Although not all authors agree that Sperm Chromatin Structure assay (SCSA) and terminal deoxynucleotidyl transferase dUTP nick end labeling (TUNEL) measure the susceptibility of sperm DNA (3), they are generally classified as indirect SDF tests and are the most widely utilized and published SDF assays currently. Since indirect assays rely on pre-treatment of the specimen with acid or enzyme under specific conditions, a standardized protocol and stringent control is of utmost importance in producing reliable results which are comparable among different laboratories (4,5). Their accuracy is also attributed to the incorporation of flow cytometry. The technique allows thousands of cells to be analyzed in a relatively short time compared with the use of optical/fluorescence microscopy. The evaluation of a large number of cells is essential for SDF testing. Since every single spermatozoon in an ejaculate is probably unique in its DNA integrity, sperm quality of a sample can only be accurately reflected when as many cells as possible are being tested. Therefore, the ability to evaluate a large cell number is another means to control inter- and intra-laboratory variations in test results in addition to a standardized protocol.

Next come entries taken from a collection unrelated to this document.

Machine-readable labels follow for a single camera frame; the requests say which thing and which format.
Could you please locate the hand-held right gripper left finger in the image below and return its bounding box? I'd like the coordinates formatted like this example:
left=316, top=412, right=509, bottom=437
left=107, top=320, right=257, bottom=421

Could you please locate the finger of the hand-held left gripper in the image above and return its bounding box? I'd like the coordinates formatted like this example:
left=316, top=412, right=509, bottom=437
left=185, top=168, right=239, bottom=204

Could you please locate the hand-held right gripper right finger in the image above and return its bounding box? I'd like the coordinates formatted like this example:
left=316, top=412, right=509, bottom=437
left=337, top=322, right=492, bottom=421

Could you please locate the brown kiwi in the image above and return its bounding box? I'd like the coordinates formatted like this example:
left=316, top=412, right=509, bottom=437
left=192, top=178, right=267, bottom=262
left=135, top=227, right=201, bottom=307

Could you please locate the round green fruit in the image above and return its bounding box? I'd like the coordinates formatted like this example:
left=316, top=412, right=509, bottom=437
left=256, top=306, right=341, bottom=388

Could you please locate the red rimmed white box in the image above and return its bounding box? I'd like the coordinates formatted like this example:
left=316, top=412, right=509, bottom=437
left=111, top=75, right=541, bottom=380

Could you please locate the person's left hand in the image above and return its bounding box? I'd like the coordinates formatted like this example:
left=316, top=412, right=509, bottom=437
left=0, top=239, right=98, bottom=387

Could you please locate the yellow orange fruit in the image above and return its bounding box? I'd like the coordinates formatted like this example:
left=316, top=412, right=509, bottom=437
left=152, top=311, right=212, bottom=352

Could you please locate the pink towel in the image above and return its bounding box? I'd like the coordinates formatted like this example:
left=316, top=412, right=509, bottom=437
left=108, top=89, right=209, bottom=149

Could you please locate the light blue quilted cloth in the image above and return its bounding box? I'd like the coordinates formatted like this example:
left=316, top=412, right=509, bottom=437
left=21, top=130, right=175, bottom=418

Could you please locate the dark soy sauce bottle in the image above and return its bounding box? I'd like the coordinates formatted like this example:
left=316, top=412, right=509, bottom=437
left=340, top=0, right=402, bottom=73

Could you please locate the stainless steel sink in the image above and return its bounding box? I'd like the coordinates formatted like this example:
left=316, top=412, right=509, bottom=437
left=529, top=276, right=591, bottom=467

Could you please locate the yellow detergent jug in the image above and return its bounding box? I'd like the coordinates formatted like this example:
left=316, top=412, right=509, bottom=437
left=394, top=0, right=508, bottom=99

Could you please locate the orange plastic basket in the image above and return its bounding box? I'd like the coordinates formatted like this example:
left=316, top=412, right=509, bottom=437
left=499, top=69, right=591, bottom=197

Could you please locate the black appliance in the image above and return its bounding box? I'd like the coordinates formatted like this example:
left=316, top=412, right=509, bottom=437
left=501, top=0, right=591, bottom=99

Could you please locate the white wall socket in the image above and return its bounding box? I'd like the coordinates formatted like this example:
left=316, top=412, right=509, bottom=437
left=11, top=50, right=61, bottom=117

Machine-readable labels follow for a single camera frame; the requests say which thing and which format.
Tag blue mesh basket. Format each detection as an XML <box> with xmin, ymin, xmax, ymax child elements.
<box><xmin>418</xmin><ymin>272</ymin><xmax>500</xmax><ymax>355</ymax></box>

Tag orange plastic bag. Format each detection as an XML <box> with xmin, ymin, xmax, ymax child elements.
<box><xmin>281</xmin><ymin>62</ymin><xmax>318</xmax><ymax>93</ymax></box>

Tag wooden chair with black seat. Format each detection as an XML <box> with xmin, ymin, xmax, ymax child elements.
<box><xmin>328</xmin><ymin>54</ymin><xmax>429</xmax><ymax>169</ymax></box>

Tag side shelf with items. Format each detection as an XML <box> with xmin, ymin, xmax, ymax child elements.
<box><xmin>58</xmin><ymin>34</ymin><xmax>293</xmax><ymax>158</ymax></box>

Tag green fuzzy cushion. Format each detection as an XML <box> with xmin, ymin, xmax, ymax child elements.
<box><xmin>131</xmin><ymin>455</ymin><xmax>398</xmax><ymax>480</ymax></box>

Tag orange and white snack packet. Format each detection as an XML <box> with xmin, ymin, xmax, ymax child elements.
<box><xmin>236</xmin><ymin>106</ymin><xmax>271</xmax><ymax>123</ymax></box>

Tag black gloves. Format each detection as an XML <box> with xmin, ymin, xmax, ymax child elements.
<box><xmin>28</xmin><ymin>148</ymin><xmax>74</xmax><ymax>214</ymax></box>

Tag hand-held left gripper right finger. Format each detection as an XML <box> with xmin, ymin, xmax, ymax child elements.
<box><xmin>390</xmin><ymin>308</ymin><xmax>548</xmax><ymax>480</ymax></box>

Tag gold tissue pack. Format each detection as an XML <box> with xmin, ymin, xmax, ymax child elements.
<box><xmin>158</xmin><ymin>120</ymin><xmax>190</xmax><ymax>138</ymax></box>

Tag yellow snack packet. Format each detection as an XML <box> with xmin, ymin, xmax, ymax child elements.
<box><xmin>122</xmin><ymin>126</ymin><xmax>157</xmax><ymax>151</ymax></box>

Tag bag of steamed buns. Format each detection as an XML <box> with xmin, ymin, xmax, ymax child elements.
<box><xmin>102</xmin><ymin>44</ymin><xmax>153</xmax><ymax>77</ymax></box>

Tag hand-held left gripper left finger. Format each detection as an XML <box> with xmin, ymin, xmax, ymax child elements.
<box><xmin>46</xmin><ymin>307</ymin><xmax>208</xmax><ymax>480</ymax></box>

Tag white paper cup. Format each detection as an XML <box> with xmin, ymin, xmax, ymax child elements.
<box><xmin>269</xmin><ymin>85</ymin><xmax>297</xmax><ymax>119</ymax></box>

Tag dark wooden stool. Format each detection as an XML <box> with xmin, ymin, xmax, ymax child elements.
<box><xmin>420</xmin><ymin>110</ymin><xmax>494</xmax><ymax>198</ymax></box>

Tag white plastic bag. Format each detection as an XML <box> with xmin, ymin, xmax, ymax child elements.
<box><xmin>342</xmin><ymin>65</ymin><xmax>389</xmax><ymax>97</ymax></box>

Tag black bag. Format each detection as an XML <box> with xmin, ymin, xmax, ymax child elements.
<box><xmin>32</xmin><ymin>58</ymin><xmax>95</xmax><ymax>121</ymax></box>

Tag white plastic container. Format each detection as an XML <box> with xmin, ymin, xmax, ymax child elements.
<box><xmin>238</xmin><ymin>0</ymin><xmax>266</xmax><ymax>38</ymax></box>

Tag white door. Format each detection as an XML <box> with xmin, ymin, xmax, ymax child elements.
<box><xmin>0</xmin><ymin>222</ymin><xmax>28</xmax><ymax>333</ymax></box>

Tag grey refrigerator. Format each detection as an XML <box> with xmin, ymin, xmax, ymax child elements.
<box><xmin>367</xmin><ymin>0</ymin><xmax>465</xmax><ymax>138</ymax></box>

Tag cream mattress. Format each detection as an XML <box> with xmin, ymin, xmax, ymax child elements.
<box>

This concept also explains the lack of an absolute cut-off value for SDF tests. Semen sample from healthy fertile male has a certain amount of SDF (6). “Natural” breaks occur within the testis as an integral element of sperm protamination process. The breaks that occur at this point are necessary to replace histones by protamines. The process of protamination and sperm nuclear condensation is essential to facilitate the transmission of male genome to female genital tract (7). Presence of single stranded sperm DNA breaks may be repaired by oocyte repair machinery (8) thereby preventing adverse consequences of SDF. However, not all types of sperm DNA breaks are repairable (9). It was also shown that there is a capacity of SDF repair by oocytes. Irradiation-induced DNA-damaged sperm retained ability to fertilize the oocyte in animal model. However, oocytes had the capacity to repair SDF only up to 8%, and low rate of embryonic development and high rate of early pregnancy loss were observed beyond that level (10). As a result, there is no absolutely safe SDF level in view of multiple confounding factors including oocyte quality, and type and quantity of SDF. More importantly, different cut-off values may be required for different clinical scenarios. Therefore, low SDF does not guarantee fertility while high SDF does not exclude possibility of fertility. A certain level of SDF such as >30% DFI by SCSA method should not be treated as an absolute value as it does not mean the remaining spermatozoa in a sample are normal. Rather, a high DFI demonstrates a poor sperm quality in a sample in general. The phenomenon is illustrated by various studies on the negative impact of high SDF on natural conception, assisted reproduction outcomes, miscarriages and genetic defects to a different degree (11). High SDF probably represents the tip of an iceberg. More studies are required to reveal the underlying type and nature of sperm DNA damage, and the correlation between SDF and other factors involved in determination of pregnancy outcomes.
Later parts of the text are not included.